[THE PROBLEM] Using the listing below, copy every line that mentions "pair".
+ + + + + + +
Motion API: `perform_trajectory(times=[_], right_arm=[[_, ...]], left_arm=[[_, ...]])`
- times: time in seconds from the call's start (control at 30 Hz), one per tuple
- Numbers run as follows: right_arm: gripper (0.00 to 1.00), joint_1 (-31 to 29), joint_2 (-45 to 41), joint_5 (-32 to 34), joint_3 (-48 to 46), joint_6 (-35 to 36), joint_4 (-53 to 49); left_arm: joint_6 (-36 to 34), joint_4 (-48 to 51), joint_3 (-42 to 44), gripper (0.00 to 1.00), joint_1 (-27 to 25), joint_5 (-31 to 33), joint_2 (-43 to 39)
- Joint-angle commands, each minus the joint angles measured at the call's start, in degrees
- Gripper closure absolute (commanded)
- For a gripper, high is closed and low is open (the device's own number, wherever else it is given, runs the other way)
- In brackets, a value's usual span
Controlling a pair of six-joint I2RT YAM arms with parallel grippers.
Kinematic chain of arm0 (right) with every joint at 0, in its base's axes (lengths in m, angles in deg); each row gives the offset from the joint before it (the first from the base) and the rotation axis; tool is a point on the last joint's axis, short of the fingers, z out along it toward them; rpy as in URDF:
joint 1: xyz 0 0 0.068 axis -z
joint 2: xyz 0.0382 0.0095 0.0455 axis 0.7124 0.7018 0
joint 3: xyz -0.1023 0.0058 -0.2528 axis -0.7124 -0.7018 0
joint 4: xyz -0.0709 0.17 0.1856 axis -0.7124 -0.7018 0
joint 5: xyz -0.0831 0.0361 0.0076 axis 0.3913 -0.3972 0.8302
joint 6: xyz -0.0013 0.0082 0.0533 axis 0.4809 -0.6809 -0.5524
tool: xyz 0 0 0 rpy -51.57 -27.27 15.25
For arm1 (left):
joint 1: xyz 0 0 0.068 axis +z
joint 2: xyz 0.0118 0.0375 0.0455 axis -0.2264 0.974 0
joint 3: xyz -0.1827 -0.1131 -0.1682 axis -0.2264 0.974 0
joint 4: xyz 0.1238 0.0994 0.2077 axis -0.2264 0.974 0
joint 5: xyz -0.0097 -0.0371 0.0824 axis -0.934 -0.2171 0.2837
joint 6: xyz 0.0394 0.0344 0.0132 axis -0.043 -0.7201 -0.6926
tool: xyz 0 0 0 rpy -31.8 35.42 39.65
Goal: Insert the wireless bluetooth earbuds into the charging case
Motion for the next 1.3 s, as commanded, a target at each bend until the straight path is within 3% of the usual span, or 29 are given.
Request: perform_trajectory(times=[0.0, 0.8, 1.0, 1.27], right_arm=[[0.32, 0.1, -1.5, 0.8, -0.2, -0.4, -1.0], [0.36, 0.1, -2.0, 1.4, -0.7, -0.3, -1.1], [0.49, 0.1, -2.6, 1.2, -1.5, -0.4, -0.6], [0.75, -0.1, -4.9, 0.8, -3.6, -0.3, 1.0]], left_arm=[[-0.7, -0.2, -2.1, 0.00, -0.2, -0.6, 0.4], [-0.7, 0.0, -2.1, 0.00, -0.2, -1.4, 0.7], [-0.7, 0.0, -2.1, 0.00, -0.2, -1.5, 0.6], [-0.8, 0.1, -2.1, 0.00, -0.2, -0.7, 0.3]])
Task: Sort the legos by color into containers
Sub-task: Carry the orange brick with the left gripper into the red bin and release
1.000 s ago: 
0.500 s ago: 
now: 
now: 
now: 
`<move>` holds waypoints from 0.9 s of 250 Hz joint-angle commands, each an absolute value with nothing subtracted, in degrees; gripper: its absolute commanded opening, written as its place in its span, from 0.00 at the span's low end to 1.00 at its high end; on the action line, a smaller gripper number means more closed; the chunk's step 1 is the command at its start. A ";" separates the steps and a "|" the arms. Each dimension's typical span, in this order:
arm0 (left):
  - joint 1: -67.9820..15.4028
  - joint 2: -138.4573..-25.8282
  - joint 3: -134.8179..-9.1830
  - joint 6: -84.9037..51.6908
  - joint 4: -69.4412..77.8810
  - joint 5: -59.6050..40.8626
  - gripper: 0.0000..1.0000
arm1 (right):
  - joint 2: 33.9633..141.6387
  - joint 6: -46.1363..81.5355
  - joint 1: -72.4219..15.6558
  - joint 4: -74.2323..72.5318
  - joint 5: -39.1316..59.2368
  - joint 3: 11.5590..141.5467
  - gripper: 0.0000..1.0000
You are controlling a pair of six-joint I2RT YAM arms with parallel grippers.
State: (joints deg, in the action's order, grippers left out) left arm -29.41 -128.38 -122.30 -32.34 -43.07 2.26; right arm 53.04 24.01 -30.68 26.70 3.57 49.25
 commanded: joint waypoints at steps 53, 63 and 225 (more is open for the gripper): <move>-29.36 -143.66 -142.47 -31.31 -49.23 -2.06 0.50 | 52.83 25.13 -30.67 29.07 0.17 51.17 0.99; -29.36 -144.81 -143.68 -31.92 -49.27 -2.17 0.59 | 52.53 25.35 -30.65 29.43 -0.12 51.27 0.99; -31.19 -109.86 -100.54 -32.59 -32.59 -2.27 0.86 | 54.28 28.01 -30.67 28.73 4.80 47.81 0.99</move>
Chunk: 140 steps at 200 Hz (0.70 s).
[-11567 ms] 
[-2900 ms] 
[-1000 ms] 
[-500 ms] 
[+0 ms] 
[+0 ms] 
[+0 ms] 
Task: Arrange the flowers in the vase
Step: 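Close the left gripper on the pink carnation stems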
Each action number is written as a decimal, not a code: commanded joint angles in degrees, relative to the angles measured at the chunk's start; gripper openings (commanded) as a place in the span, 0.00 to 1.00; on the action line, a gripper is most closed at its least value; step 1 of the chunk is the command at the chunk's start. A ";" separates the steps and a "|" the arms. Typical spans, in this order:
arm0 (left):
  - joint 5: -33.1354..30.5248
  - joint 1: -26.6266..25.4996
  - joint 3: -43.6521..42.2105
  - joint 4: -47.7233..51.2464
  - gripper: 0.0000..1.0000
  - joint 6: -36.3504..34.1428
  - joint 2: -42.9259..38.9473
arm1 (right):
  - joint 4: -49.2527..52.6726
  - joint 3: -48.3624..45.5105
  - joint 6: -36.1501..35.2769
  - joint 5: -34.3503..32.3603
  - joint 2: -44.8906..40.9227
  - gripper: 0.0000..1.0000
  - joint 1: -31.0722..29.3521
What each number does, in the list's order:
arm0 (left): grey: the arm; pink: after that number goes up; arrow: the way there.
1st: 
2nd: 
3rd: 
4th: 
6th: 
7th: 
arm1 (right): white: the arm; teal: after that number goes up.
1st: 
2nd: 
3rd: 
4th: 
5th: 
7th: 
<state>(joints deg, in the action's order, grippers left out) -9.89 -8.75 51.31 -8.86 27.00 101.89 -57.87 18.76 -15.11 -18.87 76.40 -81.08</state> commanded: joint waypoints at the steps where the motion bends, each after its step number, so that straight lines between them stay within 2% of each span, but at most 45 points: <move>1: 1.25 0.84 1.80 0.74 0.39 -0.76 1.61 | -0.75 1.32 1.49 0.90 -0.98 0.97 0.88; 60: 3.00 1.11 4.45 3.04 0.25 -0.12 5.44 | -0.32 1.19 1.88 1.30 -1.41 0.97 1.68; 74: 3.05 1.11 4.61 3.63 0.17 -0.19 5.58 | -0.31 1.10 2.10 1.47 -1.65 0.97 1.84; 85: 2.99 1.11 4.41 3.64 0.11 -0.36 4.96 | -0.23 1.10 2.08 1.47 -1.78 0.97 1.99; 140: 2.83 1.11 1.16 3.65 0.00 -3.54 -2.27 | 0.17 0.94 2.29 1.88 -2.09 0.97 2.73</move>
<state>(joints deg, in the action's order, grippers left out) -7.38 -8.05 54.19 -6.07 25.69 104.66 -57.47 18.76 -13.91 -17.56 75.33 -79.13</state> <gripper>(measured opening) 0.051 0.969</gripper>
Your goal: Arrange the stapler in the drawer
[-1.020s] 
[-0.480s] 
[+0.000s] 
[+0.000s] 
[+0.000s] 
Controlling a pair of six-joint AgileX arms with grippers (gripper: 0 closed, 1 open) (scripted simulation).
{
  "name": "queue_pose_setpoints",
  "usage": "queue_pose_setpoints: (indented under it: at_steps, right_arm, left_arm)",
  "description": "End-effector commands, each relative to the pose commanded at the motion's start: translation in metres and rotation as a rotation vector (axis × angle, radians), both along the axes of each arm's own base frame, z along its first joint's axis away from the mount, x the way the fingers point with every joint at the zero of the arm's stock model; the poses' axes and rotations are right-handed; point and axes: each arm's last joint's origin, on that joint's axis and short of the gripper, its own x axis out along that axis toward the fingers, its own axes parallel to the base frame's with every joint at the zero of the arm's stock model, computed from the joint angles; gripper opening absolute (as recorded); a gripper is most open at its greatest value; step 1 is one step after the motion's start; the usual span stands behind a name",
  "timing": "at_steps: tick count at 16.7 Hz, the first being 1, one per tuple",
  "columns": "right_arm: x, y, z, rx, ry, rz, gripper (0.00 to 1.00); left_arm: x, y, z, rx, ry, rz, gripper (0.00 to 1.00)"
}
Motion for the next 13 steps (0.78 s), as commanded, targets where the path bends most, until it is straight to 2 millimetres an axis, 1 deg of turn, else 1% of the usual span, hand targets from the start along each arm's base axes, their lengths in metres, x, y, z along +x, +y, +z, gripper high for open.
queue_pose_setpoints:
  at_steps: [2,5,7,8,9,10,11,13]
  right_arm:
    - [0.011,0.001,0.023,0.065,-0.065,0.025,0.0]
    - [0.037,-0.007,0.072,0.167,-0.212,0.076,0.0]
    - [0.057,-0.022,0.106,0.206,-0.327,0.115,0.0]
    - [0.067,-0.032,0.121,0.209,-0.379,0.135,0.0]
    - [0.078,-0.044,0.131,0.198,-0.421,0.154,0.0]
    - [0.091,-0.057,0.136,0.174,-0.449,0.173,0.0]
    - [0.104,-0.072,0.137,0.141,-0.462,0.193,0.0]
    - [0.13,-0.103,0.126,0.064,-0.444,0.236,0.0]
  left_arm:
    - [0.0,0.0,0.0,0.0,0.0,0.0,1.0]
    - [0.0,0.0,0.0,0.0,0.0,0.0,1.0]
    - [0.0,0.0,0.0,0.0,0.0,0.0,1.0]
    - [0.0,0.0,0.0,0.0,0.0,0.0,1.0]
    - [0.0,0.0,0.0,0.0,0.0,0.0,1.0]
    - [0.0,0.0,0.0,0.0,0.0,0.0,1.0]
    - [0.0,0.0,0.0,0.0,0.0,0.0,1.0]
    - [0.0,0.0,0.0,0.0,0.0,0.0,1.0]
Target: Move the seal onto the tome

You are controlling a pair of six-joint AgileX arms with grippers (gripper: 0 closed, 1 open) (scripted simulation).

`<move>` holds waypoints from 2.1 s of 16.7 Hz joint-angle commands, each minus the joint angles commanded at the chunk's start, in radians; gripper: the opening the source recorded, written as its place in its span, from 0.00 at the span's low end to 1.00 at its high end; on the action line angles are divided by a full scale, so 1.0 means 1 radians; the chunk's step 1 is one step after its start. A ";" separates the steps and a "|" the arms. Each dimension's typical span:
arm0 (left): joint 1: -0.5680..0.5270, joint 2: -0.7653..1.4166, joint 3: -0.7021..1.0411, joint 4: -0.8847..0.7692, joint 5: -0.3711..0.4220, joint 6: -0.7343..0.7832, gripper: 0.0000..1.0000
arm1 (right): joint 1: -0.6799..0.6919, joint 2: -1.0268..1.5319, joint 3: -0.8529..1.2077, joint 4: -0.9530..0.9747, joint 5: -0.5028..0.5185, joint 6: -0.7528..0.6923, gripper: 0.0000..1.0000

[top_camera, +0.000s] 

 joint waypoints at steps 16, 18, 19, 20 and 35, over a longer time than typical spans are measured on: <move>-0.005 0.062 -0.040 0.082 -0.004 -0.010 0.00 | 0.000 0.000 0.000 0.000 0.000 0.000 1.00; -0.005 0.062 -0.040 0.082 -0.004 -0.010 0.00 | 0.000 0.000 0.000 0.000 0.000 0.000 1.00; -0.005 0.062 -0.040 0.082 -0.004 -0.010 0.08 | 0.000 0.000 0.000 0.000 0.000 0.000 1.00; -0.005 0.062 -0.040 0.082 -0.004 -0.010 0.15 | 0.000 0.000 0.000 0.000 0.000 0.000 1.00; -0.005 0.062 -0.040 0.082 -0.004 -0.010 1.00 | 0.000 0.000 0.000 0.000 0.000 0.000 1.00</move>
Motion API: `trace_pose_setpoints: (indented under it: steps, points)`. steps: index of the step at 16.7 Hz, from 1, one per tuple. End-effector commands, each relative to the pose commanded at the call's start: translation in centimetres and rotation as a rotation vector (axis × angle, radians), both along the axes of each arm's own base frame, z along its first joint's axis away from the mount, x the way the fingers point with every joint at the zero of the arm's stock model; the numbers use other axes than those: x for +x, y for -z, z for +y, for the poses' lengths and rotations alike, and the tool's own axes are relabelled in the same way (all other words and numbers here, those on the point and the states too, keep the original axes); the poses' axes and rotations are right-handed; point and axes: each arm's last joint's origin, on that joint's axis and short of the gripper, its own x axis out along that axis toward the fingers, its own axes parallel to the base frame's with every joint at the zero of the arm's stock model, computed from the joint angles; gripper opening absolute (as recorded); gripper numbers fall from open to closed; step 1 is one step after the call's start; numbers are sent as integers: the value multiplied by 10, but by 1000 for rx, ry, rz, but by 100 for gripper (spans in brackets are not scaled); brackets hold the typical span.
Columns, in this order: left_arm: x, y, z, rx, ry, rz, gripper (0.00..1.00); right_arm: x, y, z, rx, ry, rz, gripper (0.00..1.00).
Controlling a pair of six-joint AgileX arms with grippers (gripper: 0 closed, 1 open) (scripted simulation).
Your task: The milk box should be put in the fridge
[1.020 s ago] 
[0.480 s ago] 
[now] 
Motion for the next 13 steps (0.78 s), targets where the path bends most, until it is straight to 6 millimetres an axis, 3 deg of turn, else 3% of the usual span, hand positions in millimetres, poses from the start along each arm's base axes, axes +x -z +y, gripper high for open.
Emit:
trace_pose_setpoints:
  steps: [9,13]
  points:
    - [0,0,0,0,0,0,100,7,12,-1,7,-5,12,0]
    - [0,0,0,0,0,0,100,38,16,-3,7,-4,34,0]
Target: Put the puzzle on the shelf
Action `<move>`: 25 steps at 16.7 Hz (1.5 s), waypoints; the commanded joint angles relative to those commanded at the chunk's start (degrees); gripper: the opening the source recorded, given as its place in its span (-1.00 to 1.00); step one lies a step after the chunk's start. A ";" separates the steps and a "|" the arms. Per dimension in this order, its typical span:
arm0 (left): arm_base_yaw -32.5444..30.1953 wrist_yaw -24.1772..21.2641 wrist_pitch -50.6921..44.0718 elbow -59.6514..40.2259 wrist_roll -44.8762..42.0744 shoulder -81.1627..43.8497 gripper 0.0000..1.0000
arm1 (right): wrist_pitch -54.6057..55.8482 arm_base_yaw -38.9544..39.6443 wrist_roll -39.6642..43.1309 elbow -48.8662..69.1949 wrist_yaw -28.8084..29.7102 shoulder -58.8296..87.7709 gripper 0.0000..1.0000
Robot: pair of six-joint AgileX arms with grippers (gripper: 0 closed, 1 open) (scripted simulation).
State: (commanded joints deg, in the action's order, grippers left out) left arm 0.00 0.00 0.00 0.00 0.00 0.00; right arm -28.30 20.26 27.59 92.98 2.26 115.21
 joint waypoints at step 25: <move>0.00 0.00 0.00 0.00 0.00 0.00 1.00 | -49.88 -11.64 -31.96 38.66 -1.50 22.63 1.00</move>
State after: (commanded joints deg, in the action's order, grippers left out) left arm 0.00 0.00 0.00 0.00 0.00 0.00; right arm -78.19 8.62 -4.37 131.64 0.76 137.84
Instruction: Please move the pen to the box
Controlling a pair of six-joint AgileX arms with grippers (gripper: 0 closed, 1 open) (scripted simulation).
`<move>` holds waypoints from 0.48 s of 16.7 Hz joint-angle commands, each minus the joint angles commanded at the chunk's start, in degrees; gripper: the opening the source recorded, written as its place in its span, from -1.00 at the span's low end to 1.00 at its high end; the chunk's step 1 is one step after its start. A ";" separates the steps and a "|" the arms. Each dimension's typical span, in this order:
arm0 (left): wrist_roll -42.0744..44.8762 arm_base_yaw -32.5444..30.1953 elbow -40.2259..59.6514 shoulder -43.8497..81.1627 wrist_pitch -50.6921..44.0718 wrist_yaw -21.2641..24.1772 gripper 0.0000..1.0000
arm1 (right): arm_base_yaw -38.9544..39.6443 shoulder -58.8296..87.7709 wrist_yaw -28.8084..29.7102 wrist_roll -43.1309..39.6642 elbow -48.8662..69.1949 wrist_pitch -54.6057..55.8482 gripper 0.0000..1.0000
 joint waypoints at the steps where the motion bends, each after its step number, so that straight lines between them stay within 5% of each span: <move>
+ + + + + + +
[SOLVED PROBLEM]
Controlling a pair of six-joint I2RT YAM arms with parallel grippers.
You are controlling a pair of six-joint I2RT YAM arms with parallel grippers.
Controlling a pair of six-joint AgileX arms with grippers (gripper: 0 closed, 1 open) (scripted simulation).
You are controlling a pair of six-joint AgileX arms with grippers (gripper: 0 closed, 1 open) (scripted simulation).
Controlling a pair of six-joint AgileX arms with grippers (gripper: 0 closed, 1 open) (scripted simulation).
Robot: pair of six-joint AgileX arms with grippers (gripper: 0 closed, 1 open) (scripted simulation).
Controlling a pair of six-joint AgileX arms with grippers (gripper: 0 closed, 1 open) (scripted simulation).

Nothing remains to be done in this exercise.